• _Exercise_: In the material below, transcribe every line from the first through the line holding "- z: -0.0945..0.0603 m", exactly, and stop after that line.

• _Given data_:
-------
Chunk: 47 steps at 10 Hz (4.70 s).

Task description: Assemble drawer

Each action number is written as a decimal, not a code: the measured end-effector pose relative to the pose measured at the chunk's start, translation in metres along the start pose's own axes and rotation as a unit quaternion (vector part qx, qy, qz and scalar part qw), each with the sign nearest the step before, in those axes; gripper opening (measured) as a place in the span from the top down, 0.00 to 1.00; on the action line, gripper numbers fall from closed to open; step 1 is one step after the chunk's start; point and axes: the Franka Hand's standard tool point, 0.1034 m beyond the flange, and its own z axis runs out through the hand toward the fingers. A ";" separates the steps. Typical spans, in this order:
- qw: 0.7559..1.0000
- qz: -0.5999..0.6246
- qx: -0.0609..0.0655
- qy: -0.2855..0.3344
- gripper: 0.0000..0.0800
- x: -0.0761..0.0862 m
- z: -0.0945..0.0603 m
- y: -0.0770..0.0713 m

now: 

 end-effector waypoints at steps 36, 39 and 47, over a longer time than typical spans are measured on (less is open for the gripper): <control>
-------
• _Task output_:
Chunk: 47 steps at 10 Hz (4.70 s).

Task description: Assemble drawer

Each action number is written as a decimal, not a code: the measured end-effector pose relative to the pose measured at the chunk's start, translation in metres along the start pose's own axes and rotation as a unit quaternion (vector part qx, qy, qz and scalar part qw), each with the sign nearest the step before, in those axes; gripper opening (measured) as a place in the span from the top down, 0.00 to 1.00; on the action line, gripper numbers fall from closed to open; step 1 is one step after the chunk's start; point and axes: the Franka Hand's standard tool point, 0.1034 m beyond the flange, and its own z axis runs out through the hand toward the fingers. A ";" separates the steps. Typical spans, in this order:
- qw: 0.7559..1.0000
- qz: -0.5999..0.6246
- qx: -0.0609..0.0655
- qy: -0.2855..0.3344
- gripper: 0.0000..0.0800
- x: -0.0761..0.0862 m
- z: -0.0945..0.0603 m

There is nothing further to the answer.